The free newspaper is also a bible for small business advertisers, letting them get messages out about their services at low costs that fit their budgets.

Instead of The Shopper with a front page advertisement, Lansing newsstand patrons and print subscribers found The Lansing Journal.

“This will be an exciting change for my advertisers who have been so used to the weekly Shopper,” said Arlo Kallemeyn, the paper’s owner and publisher. “The Shopper has been serving South Holland and surrounding communities for more than 60 years, ever since my father started it. But we’re flexible enough to make some changes in order to keep serving the community.”
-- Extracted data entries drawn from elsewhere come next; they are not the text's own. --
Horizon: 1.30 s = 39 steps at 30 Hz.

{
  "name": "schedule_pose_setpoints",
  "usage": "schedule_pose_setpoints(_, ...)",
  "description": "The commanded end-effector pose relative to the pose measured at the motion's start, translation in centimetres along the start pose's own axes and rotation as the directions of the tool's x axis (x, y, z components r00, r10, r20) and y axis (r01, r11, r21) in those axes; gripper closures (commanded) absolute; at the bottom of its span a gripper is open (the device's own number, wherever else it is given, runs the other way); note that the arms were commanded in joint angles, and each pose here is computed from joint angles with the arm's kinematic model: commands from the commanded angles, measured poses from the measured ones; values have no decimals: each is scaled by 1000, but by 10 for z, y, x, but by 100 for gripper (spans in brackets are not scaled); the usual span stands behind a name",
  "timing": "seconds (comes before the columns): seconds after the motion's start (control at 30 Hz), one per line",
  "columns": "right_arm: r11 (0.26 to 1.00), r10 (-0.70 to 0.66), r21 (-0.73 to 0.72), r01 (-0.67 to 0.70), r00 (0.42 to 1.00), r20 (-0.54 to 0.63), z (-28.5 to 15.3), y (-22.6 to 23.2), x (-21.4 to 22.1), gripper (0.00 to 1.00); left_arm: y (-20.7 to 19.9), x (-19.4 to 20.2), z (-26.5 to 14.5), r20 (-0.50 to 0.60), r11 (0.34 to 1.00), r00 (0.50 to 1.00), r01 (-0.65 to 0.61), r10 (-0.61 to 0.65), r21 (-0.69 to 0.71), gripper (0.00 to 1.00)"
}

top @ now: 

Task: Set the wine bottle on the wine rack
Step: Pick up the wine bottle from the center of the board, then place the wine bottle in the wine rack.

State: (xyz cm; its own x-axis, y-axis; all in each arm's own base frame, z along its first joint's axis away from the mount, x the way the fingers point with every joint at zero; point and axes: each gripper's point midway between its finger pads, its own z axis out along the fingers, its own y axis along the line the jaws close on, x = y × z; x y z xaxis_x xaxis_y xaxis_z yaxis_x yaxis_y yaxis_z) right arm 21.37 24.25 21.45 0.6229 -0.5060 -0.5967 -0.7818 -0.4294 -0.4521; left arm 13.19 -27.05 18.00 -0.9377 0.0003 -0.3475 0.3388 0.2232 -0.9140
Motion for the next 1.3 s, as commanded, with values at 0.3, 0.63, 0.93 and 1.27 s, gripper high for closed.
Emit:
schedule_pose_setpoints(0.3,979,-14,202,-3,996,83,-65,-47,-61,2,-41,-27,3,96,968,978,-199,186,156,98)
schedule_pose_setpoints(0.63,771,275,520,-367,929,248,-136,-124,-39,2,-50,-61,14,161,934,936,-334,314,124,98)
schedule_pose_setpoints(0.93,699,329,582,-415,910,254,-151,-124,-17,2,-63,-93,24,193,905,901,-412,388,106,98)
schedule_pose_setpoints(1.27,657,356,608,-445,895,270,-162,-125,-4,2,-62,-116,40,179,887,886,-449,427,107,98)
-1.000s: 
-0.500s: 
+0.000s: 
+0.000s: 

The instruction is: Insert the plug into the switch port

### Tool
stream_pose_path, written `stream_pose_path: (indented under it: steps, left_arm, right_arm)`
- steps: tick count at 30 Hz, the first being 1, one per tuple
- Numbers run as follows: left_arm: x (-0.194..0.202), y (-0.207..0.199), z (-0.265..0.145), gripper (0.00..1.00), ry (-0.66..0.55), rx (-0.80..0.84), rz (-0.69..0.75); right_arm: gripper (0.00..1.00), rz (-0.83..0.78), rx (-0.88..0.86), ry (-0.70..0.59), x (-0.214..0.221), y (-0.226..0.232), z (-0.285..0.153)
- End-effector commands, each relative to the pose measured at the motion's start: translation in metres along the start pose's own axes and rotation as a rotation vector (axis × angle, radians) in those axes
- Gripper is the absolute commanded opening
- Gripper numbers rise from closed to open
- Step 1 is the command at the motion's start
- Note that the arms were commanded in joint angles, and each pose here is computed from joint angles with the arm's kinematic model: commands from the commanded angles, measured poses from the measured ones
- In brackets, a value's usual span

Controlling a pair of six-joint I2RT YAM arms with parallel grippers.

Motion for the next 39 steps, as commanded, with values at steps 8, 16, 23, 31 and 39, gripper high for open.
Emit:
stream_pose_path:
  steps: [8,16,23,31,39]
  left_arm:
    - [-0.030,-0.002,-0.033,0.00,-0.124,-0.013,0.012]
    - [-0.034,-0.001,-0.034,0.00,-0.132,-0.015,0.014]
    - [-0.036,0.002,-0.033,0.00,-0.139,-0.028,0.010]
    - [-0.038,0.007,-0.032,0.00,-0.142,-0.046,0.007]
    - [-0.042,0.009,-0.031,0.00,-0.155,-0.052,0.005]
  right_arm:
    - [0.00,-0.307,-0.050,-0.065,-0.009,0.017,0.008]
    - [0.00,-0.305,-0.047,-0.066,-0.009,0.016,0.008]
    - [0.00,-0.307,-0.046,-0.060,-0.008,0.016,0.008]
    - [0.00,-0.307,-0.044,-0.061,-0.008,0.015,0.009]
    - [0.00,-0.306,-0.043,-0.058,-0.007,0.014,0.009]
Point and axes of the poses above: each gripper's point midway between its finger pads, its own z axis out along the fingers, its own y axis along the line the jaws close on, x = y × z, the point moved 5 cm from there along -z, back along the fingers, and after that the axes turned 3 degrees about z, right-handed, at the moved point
The change started in conversations with Melanie Jongsma and Matthew J. Splant, Lansing residents who were planning to start up a weekly newspaper. Jongsma referred to a March 2017 email from a Northwest Indiana Times editor that said, “We have reduced coverage in Illinois significantly. Due to resources and limited space in print, [we’re] keeping stories generally to larger issues.” This email might be considered the triggering event behind the launch of The Lansing Journal.

“We have so much going on in our community,” says Jongsma. “And I know people are interested in this news, even though the larger papers aren’t able to cover it. I wanted to find a way to meet that need.” When Kallemeyn offered to transform the Lansing edition of his paper into a print version of The Lansing Journal, the project picked up speed.

The Lansing Journal is also hoping to attract and develop local writing talent. “We will provide guidance as to our values and philosophy of journalism,” says Jongsma, “and we’re willing to train younger writers. Every writer gets a byline, so we want to make sure every story is one that someone is proud to put his or her name on.”

Jongsma wants to do more than pay lip service to the diverse demographic make-up of her village. “We want to let people know,” she says, “that The Lansing Journal is a newspaper for all of Lansing. Not only do we want to cover diverse stories in Lansing, we actually want diverse people to participate with us in providing news, photos, and story ideas. We are eager to keep learning and exploring new ways of gathering and sharing information, so Lansing residents can have the newspaper our community deserves.”

The Shopper hasn’t disappeared. Once a month and in its Lansing edition only, The Shopper will be replaced by The Lansing Journal.